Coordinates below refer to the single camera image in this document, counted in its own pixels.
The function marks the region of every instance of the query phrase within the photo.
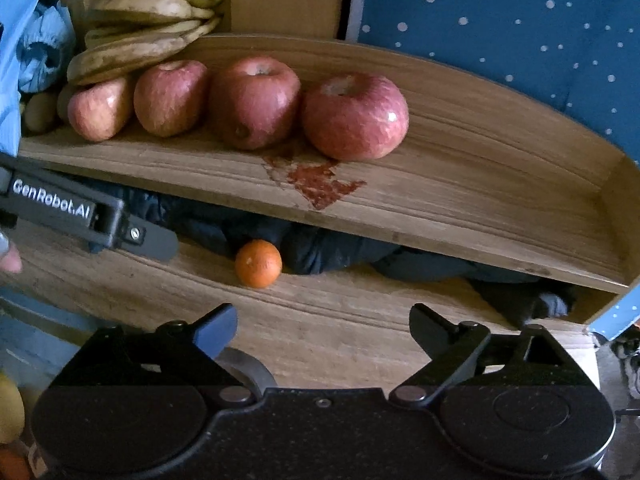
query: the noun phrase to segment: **banana bunch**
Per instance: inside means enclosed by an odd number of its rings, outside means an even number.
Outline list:
[[[105,81],[180,52],[216,28],[221,1],[97,0],[87,13],[94,27],[84,36],[87,50],[72,59],[68,81]]]

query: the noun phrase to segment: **wooden shelf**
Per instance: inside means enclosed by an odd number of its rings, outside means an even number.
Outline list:
[[[283,274],[270,288],[239,285],[233,263],[192,244],[160,264],[120,251],[88,254],[77,240],[19,221],[11,233],[24,270],[5,276],[33,298],[148,330],[193,321],[220,303],[239,311],[232,345],[260,359],[280,386],[382,386],[389,390],[428,362],[408,333],[412,304],[452,322],[471,319],[492,332],[505,320],[463,280],[409,285],[368,268],[321,276]],[[580,323],[541,320],[598,384],[593,343]]]
[[[134,122],[99,145],[61,128],[23,139],[20,153],[57,170],[611,292],[638,275],[621,259],[626,247],[599,195],[624,155],[583,126],[471,74],[338,41],[220,34],[180,57],[215,70],[258,52],[292,66],[304,85],[345,70],[383,73],[410,106],[406,140],[381,160],[332,164],[302,140],[240,153],[206,127],[158,140]]]

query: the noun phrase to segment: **round black disc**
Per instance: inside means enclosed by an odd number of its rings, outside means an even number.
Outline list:
[[[615,427],[594,386],[506,387],[473,380],[447,392],[440,419],[473,459],[532,476],[574,474],[594,465]]]
[[[40,449],[56,465],[126,474],[169,460],[194,440],[206,406],[188,385],[54,386],[33,412]]]

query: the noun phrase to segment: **floor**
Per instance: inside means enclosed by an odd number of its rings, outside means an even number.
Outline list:
[[[614,410],[640,408],[640,400],[629,395],[621,361],[609,346],[597,354],[600,388]],[[640,480],[640,417],[624,416],[602,462],[608,480]]]

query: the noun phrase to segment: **light blue plastic bag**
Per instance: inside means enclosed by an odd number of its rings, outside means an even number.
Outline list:
[[[15,156],[20,142],[20,63],[16,57],[16,48],[38,0],[2,2],[0,22],[4,26],[4,32],[0,38],[0,151]]]
[[[75,46],[68,9],[60,2],[49,8],[38,4],[17,46],[20,91],[42,92],[64,77]]]

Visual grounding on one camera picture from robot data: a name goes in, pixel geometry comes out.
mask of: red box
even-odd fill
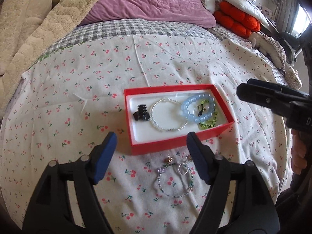
[[[174,85],[174,86],[158,86],[158,87],[144,87],[144,88],[134,88],[134,89],[126,89],[124,90],[124,97],[126,103],[126,119],[127,119],[127,126],[128,126],[128,134],[130,139],[130,144],[132,147],[132,154],[133,155],[140,155],[152,152],[163,151],[167,149],[177,148],[186,146],[186,135],[179,136],[171,139],[165,139],[160,141],[153,141],[147,143],[134,143],[131,136],[131,127],[129,119],[132,119],[132,114],[129,117],[128,111],[128,104],[127,104],[127,96],[130,95],[140,95],[140,94],[150,94],[150,93],[162,93],[162,92],[179,92],[179,91],[191,91],[191,90],[210,90],[216,102],[219,104],[219,107],[222,109],[227,123],[219,125],[217,127],[213,127],[211,129],[202,130],[200,132],[196,132],[198,138],[203,141],[205,139],[218,136],[224,130],[229,128],[233,123],[234,119],[230,113],[230,110],[227,107],[227,104],[219,94],[218,90],[213,84],[191,84],[191,85]]]

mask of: human hand
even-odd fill
[[[291,148],[291,169],[294,173],[300,175],[301,170],[307,167],[307,160],[304,159],[307,153],[307,147],[300,139],[299,131],[291,130],[293,135],[293,147]]]

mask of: blue gripper pad
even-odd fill
[[[114,132],[109,132],[101,145],[96,145],[90,153],[89,178],[96,185],[104,178],[108,165],[113,157],[117,146],[117,136]]]
[[[191,154],[192,160],[195,164],[199,177],[206,183],[209,183],[210,177],[208,174],[208,163],[205,160],[205,157],[201,153],[201,150],[199,148],[200,146],[204,145],[200,142],[200,140],[198,139],[198,137],[194,132],[188,133],[186,138],[186,145],[188,147],[188,151]]]

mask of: white plush toy
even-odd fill
[[[270,55],[277,68],[285,69],[286,55],[283,47],[273,38],[254,32],[249,36],[253,48],[259,49],[265,56]]]

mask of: beige fleece blanket
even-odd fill
[[[4,1],[0,13],[0,119],[21,74],[49,46],[72,31],[97,1]]]

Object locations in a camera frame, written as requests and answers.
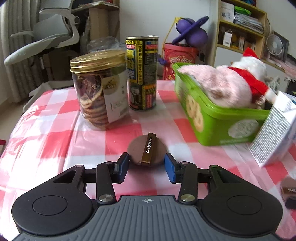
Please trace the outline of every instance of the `wooden cabinet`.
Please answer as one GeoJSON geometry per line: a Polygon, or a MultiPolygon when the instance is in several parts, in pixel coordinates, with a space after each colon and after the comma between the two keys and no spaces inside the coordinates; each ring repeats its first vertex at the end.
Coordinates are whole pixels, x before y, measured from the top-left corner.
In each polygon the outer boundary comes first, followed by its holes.
{"type": "MultiPolygon", "coordinates": [[[[247,4],[241,0],[222,0],[222,1],[249,10],[251,12],[251,17],[257,18],[265,27],[265,23],[267,19],[266,12],[250,4],[247,4]]],[[[216,52],[218,51],[218,48],[226,49],[229,52],[229,55],[231,55],[230,51],[237,52],[237,53],[243,52],[235,48],[223,46],[222,43],[218,41],[218,39],[220,39],[218,38],[218,36],[219,36],[219,30],[221,29],[221,27],[224,27],[225,29],[232,29],[234,31],[238,31],[239,33],[242,33],[242,35],[245,35],[246,39],[249,39],[251,42],[255,43],[254,51],[257,54],[257,56],[261,58],[263,54],[265,36],[261,33],[253,31],[249,28],[243,27],[236,23],[231,23],[231,22],[221,20],[220,5],[222,1],[210,0],[210,16],[209,16],[210,23],[209,24],[211,27],[209,28],[209,33],[208,33],[209,40],[208,40],[208,47],[207,47],[207,53],[206,53],[206,64],[214,66],[214,63],[216,61],[216,52]]]]}

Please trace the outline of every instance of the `ridged gray surface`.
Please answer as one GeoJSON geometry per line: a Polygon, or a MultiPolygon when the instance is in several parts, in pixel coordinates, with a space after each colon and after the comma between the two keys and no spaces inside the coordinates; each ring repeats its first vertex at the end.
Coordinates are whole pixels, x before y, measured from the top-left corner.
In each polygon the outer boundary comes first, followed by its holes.
{"type": "Polygon", "coordinates": [[[58,237],[20,234],[14,241],[278,241],[272,234],[259,238],[227,236],[210,227],[193,206],[172,196],[123,196],[102,206],[79,230],[58,237]]]}

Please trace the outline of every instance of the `chair armrest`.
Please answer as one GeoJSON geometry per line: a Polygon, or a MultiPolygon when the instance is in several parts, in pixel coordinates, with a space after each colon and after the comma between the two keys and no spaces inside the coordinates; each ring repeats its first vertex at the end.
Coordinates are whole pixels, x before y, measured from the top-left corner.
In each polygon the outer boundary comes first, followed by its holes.
{"type": "Polygon", "coordinates": [[[61,15],[69,20],[69,23],[72,28],[73,35],[70,39],[65,40],[61,42],[58,46],[55,48],[61,48],[69,45],[73,45],[79,42],[79,33],[76,28],[76,24],[79,23],[79,17],[74,16],[71,13],[71,9],[69,8],[62,8],[62,7],[56,7],[56,8],[43,8],[39,11],[40,14],[58,14],[61,15]]]}
{"type": "Polygon", "coordinates": [[[14,34],[10,35],[10,37],[24,36],[24,35],[30,35],[30,36],[34,37],[32,30],[24,30],[24,31],[21,31],[18,33],[14,33],[14,34]]]}
{"type": "Polygon", "coordinates": [[[63,7],[55,7],[55,8],[43,8],[39,11],[40,14],[58,14],[61,15],[67,19],[69,19],[70,24],[78,24],[79,23],[79,17],[74,16],[71,13],[71,9],[69,8],[63,8],[63,7]]]}

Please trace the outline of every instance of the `plastic bag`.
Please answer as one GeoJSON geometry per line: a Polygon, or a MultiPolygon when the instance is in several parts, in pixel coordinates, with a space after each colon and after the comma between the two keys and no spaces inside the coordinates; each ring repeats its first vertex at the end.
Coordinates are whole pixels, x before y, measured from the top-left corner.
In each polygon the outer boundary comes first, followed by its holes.
{"type": "Polygon", "coordinates": [[[87,44],[87,52],[95,52],[105,49],[119,49],[119,42],[112,36],[95,39],[87,44]]]}

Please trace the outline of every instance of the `purple toy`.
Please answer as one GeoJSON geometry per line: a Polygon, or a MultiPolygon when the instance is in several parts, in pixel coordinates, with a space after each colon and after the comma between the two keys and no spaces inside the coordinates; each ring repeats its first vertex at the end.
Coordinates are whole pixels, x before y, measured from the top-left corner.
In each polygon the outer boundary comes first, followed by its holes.
{"type": "Polygon", "coordinates": [[[0,234],[0,241],[7,241],[7,239],[0,234]]]}
{"type": "Polygon", "coordinates": [[[176,23],[176,29],[180,33],[180,36],[172,41],[172,44],[177,44],[183,39],[187,44],[192,47],[200,48],[207,43],[207,33],[204,29],[200,28],[209,17],[205,16],[196,22],[191,18],[182,18],[176,23]]]}

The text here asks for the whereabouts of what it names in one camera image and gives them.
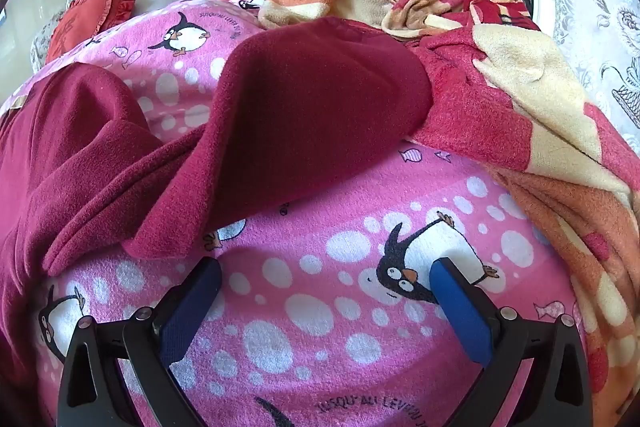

REQUIRED WORK: Filter the entries above down to the lines that contain "phrase".

SOLVED EXERCISE:
The function marks the region of every instance of the query phrase within the photo.
query: the noun phrase to segment: **banana bunch**
query: the noun phrase to segment: **wooden shelf**
query: the noun phrase to segment: **round black disc**
query: the noun phrase to segment: **floor**
query: the noun phrase to segment: **light blue plastic bag**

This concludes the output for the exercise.